I was making some memory profiling on my application that was using caches, until I realise it wasn’t releasing it.
So I digged a bit to make a simple project and make some tests.
import streamlit as st
import time
import pandas as pd
import numpy as np
from streamlit import caching
import gc
@st.cache(allow_output_mutation=True, ttl=30)
def expensive_computation(a, b):
time.sleep(5)
df = pd.DataFrame(np.random.randn(a, b))
return df
def main():
if st.button("Clear Cache"):
caching.clear_cache()
a = 10000
b = 20
res = expensive_computation(a, b)
st.dataframe(res)
del res
if __name__ == "__main__":
gc.enable()
main()
gc.collect()
At first I was only using the cache decorator with the ttl option. But when a did a memory profiling, the memory didn’t went down after 30 seconds. Each time a was hitting Refresh, the memory was increasing.

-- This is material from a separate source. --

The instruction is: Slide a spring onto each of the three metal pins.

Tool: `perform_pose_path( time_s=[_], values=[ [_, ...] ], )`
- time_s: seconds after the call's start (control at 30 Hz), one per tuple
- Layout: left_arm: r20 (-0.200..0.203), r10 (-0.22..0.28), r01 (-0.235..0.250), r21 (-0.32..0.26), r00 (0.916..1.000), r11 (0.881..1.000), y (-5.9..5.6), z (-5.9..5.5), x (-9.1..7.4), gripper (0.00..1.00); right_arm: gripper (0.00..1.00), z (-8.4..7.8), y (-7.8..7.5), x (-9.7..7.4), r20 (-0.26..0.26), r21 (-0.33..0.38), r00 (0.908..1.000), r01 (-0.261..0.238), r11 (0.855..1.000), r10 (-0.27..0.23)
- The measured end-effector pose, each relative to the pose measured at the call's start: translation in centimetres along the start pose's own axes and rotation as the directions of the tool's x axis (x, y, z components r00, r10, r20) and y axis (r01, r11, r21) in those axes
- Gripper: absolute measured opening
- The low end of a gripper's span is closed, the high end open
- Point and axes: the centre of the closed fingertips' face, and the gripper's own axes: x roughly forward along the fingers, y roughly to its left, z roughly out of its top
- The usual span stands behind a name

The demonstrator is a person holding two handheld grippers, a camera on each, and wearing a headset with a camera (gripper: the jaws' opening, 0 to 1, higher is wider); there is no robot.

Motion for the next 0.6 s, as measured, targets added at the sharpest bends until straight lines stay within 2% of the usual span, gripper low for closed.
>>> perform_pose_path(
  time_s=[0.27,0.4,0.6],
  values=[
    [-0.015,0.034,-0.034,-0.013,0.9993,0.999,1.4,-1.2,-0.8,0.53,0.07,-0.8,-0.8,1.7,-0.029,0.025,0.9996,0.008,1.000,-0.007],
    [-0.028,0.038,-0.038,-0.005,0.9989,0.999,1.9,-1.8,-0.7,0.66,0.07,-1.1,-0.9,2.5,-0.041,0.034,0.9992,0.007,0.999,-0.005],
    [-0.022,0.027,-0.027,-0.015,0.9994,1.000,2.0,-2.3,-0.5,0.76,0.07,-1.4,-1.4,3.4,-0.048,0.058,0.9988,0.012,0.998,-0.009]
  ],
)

So I tried to use caching.clear_cache()
, but memory wasn’t decreasing either.
Same with the garbage collector.
And even removing the cache, each time I hit refresh, the memory kept increasing.
Is this a normal behavior? Because I was expeting that if the user refresh the page, the session was killed, and at least variable were removed by python or streamit. But it seems to keep them in memory. I was hoping it was only momory allocation, that could be reused by the program, but it seems not.

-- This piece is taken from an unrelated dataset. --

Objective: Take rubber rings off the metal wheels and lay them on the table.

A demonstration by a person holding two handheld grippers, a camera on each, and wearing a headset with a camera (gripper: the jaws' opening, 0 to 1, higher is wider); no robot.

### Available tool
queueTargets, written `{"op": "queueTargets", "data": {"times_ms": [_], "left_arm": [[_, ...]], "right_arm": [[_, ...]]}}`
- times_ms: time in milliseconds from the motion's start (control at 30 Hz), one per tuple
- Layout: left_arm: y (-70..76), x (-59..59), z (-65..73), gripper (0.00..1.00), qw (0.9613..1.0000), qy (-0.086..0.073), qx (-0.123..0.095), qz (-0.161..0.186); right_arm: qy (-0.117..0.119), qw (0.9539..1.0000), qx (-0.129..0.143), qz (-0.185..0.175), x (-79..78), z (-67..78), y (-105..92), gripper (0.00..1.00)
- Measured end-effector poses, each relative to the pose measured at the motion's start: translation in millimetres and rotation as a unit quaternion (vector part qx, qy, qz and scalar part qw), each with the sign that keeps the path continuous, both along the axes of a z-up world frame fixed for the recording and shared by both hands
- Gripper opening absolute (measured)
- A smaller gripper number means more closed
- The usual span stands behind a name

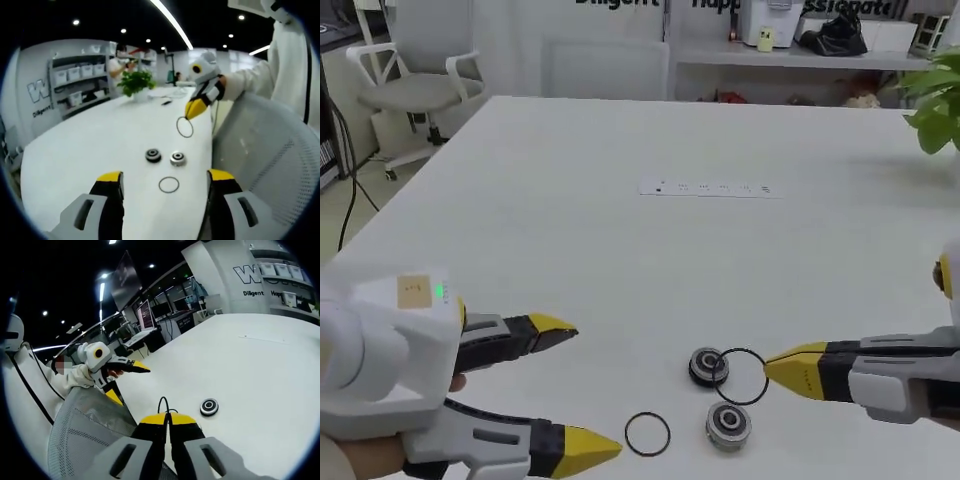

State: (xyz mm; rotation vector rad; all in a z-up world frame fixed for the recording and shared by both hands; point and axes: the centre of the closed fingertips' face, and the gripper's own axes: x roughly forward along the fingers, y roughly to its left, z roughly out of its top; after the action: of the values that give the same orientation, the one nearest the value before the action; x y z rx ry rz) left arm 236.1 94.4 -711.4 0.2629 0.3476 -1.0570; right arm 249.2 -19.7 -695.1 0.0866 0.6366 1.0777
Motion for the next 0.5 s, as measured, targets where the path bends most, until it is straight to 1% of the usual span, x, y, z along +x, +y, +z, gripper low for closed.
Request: {"op": "queueTargets", "data": {"times_ms": [167,267,433,500], "left_arm": [[-0.4,-1.0,-1.8,0.68,1.0000,0.001,0.003,-0.004],[0.1,-1.5,-3.8,0.68,0.9999,0.001,0.009,-0.006],[-0.2,-1.9,-3.7,0.68,0.9999,0.000,0.008,-0.007],[-0.4,-2.3,-3.9,0.68,0.9999,0.000,0.009,-0.009]], "right_arm": [[-0.004,0.9999,-0.007,0.007,-2.1,-1.1,3.9,0.00],[-0.002,1.0000,-0.005,0.005,-2.0,-0.7,4.6,0.00],[0.001,1.0000,-0.007,0.006,-3.7,-2.7,5.1,0.00],[-0.001,1.0000,-0.006,0.004,-3.4,-1.2,5.9,0.00]]}}
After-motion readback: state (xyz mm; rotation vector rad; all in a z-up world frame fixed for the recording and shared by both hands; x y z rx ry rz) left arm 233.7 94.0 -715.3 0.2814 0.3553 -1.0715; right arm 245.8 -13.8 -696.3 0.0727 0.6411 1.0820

Since I’m using docker to deploy my apps with very limited memory, it often crashes, even with a simple app like above, just by spamming F5.
Here are some profiling I ran, first one is no caching at all, just raw function and display.
As you can se, each time I hit refresh (F5) memory goes up.
Here I have set used the code above, so caching, del
my data, and garbage collector. I even pressed the button to clear cache at aprox 80 seconds.
Is there something i’m doing wrong or missing?